Atenco · 24/03/2016 13:40

"unfortunately their grandparents/aunts/uncles were never taught by their mummies and daddies that we are all the same"

Actually children know we are all the same, it is mummies and daddies that tell them we are different.

Janecc · 24/03/2016 14:38

Atenco. You are indeed correct children do know this.
My DD has needed what I said above reiterated frequently because of the shit way that adults have treated her on a number of occasions. Had I not done so, she would doubtless be constantly questioning herself and viewing herself in a negative light in relation to everyone else. So although I brought up DD to know we are all the same, adults and other children around her made her doubt herself. This was the reason for my comment. :)

MissusWrex · 24/03/2016 14:45

Wtf! Shock

Your poor children, how incredibly damaging for them!

Fucking hell op yabu to never inflict those creatures on your dc again.

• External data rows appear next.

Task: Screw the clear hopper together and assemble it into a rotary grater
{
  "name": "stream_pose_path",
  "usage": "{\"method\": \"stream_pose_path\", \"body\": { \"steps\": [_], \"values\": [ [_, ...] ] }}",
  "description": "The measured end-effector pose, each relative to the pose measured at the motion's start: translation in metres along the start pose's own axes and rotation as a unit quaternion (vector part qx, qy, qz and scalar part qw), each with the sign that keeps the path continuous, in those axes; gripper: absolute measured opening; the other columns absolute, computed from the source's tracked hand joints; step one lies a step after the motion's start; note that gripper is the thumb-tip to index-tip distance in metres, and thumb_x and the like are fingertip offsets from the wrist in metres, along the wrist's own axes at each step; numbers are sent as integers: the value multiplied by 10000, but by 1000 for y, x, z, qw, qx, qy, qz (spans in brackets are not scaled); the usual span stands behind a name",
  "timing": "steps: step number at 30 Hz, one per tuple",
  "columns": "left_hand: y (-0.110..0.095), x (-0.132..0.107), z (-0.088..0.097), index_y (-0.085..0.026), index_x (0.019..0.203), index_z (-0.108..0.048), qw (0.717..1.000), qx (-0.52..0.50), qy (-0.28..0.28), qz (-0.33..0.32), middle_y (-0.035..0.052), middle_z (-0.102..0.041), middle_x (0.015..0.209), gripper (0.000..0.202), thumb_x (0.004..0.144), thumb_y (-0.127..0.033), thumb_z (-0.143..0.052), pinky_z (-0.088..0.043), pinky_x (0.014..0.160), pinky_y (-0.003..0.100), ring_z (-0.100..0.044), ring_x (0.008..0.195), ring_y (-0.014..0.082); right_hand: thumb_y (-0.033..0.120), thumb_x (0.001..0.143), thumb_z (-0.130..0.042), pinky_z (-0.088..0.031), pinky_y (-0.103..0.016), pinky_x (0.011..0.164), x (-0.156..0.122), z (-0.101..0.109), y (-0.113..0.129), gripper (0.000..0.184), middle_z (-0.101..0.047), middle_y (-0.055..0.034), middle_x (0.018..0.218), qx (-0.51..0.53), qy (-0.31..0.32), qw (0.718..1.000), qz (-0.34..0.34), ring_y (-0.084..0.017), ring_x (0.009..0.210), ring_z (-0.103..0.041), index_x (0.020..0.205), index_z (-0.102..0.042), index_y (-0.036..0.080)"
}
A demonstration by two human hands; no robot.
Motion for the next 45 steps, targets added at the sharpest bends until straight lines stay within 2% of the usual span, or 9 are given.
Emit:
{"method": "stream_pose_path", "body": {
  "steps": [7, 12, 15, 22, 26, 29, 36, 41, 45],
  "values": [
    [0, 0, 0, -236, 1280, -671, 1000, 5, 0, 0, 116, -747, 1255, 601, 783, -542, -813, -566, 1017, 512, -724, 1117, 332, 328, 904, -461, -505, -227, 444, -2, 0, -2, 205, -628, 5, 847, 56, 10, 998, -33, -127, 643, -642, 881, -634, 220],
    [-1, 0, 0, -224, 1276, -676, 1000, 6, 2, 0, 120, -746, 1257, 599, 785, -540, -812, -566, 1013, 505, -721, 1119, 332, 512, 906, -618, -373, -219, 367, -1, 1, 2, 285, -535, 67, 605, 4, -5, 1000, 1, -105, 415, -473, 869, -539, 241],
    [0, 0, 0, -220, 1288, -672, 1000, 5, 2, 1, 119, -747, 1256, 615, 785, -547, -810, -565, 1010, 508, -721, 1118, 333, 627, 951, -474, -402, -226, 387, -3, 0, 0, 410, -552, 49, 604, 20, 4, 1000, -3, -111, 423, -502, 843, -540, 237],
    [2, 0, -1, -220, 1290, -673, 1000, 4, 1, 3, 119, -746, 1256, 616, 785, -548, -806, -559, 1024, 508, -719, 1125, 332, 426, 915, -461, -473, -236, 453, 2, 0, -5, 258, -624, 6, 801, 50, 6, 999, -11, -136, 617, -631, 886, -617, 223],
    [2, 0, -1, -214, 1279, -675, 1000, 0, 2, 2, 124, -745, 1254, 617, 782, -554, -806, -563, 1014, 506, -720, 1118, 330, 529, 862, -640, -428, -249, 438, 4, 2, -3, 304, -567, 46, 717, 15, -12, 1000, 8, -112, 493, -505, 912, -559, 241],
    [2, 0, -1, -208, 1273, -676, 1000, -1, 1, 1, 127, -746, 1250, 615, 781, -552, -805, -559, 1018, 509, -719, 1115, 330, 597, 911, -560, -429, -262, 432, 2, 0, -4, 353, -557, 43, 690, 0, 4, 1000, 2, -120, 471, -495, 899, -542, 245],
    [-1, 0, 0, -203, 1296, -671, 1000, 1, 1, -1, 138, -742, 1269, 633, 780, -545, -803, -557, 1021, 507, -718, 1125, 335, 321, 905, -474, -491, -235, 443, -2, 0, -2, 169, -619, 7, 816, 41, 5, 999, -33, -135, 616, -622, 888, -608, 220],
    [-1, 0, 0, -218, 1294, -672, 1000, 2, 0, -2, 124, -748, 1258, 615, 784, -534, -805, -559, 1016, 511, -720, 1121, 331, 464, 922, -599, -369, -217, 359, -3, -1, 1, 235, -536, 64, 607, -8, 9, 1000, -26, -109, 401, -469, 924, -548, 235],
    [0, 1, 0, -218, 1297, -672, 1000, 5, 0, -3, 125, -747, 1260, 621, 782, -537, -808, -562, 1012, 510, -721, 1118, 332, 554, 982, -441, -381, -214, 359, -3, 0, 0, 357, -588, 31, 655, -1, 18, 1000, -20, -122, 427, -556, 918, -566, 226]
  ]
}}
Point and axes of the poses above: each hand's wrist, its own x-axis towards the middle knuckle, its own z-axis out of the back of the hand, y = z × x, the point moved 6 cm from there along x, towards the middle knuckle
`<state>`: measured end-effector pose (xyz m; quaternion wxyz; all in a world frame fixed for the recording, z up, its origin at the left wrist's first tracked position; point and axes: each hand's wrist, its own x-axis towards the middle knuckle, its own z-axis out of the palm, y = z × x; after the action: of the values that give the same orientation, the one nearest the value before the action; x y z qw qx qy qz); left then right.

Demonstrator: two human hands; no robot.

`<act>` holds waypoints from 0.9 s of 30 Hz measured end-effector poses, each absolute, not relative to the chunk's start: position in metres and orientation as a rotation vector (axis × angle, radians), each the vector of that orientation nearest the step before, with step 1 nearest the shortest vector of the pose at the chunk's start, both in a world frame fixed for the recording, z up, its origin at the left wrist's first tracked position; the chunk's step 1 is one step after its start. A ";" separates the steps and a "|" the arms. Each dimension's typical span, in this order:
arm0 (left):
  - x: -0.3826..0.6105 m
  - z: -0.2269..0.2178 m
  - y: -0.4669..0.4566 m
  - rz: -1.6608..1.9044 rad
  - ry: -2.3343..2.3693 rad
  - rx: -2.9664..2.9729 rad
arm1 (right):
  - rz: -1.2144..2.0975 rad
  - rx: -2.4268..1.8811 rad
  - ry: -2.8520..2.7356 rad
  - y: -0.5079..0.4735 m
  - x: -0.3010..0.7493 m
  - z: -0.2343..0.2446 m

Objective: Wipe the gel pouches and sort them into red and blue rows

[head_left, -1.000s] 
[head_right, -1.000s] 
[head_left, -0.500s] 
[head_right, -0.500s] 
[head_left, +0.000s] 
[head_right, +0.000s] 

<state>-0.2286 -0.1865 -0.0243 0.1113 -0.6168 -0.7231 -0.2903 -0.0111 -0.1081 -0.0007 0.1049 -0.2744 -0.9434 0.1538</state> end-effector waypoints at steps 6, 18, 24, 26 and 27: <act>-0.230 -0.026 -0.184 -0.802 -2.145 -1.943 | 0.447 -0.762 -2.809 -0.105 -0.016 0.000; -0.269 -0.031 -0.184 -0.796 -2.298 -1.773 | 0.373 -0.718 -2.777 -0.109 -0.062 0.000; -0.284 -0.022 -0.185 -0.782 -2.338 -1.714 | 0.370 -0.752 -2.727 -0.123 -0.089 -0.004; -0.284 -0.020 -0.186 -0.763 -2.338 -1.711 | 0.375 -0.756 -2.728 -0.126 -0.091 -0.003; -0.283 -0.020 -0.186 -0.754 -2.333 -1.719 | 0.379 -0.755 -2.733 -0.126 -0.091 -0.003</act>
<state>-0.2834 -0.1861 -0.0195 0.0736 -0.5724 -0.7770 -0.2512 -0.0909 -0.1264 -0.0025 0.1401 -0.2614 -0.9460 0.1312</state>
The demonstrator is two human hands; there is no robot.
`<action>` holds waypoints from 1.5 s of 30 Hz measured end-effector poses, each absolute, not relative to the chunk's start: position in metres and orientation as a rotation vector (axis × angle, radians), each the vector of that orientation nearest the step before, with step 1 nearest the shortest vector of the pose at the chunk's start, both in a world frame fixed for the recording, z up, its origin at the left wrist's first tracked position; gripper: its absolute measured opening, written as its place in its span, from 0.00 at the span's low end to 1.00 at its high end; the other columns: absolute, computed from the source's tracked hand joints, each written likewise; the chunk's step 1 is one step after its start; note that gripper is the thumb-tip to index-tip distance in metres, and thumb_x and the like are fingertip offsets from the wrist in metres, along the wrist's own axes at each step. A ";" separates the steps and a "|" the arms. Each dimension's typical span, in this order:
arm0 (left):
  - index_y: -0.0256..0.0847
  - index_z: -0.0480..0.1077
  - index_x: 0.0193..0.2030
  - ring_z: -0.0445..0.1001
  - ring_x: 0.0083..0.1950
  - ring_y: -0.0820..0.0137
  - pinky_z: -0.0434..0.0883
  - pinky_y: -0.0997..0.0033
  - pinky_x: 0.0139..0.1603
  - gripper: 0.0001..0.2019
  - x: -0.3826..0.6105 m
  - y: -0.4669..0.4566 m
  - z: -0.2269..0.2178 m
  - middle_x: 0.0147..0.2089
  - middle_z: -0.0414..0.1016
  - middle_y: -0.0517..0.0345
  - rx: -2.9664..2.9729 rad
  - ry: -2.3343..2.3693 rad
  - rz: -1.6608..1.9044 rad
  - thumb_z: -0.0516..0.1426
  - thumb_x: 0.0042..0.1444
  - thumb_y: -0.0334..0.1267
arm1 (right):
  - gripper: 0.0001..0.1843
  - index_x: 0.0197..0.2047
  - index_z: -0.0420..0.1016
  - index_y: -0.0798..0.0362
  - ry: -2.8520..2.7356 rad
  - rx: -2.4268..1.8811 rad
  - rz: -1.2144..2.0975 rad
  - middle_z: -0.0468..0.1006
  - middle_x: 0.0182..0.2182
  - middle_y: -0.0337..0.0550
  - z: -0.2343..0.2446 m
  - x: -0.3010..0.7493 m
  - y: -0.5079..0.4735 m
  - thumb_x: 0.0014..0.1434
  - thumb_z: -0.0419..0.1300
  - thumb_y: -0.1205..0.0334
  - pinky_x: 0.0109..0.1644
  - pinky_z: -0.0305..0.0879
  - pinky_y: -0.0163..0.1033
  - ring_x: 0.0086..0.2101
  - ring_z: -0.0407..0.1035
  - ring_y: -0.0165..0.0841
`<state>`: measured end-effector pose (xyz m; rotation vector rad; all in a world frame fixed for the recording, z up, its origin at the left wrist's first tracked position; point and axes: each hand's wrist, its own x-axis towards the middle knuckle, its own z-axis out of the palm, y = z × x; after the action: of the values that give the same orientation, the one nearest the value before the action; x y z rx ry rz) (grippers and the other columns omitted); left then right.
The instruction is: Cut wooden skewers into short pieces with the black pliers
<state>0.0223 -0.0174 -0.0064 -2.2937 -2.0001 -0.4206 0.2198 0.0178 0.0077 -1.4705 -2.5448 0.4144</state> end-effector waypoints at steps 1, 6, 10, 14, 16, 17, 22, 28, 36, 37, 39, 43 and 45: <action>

Ywbu to put up with that level of abuse for so long. You absolutely need to send a message to your dc that this behaviour is never ok or can be forgiven.

MissusWrex · 24/03/2016 14:46

Sorry 'yanbu' to inflict the creatures!

Atenco · 24/03/2016 15:35

How your ex can bear to see his children treat like that by anyone, let alone by his own parents is beyond me

Nanny0gg · 24/03/2016 15:54

So you have been financially and emotionally abused by your ex?

Any chance you can get legal advice? You need to keep your children away from all of them.

And as a grandmother, no, you don't have to facilitate contact. I can't imagine treating my DGC as she has. Evil witch.

Atenco · 24/03/2016 20:10

"I can't imagine treating my DGC as she has. Evil witch"

This

In fact I've heard more stories people who are racists through ignorance completely changing their tune when they have mixed-race grandchildren.

Groovee · 24/03/2016 20:42

Wow I am stunned. I think you are doing the right thing for your children!

novemberchild · 24/03/2016 21:09

It is truly evil. I have a mixed nephew and my baby due in autumn will be mixed too. If my DM, or any person, had treated them like this then I would have no more dealings with them.

BillSykesDog · 24/03/2016 22:47

Have you spoken to student support at your university re the issues with childcare? They may be able to offer you some help or support, particularly if you explain about the racial abuse aspect.

Also, a lot of universities now are quite child friendly and have parents groups or child friendly activity sessions. It might be worth going to see if you can meet some other students in the same boat so you can help each other out if stuck etc.

herecomethepotatoes · 25/03/2016 02:22

Fuck them and fuck your ex husband for allowing it.

I'd be looking for legal advice immediately re. cutting contact.

Did I understand correctly that your ex is hiding money from you / the courts re. divorce proceedings?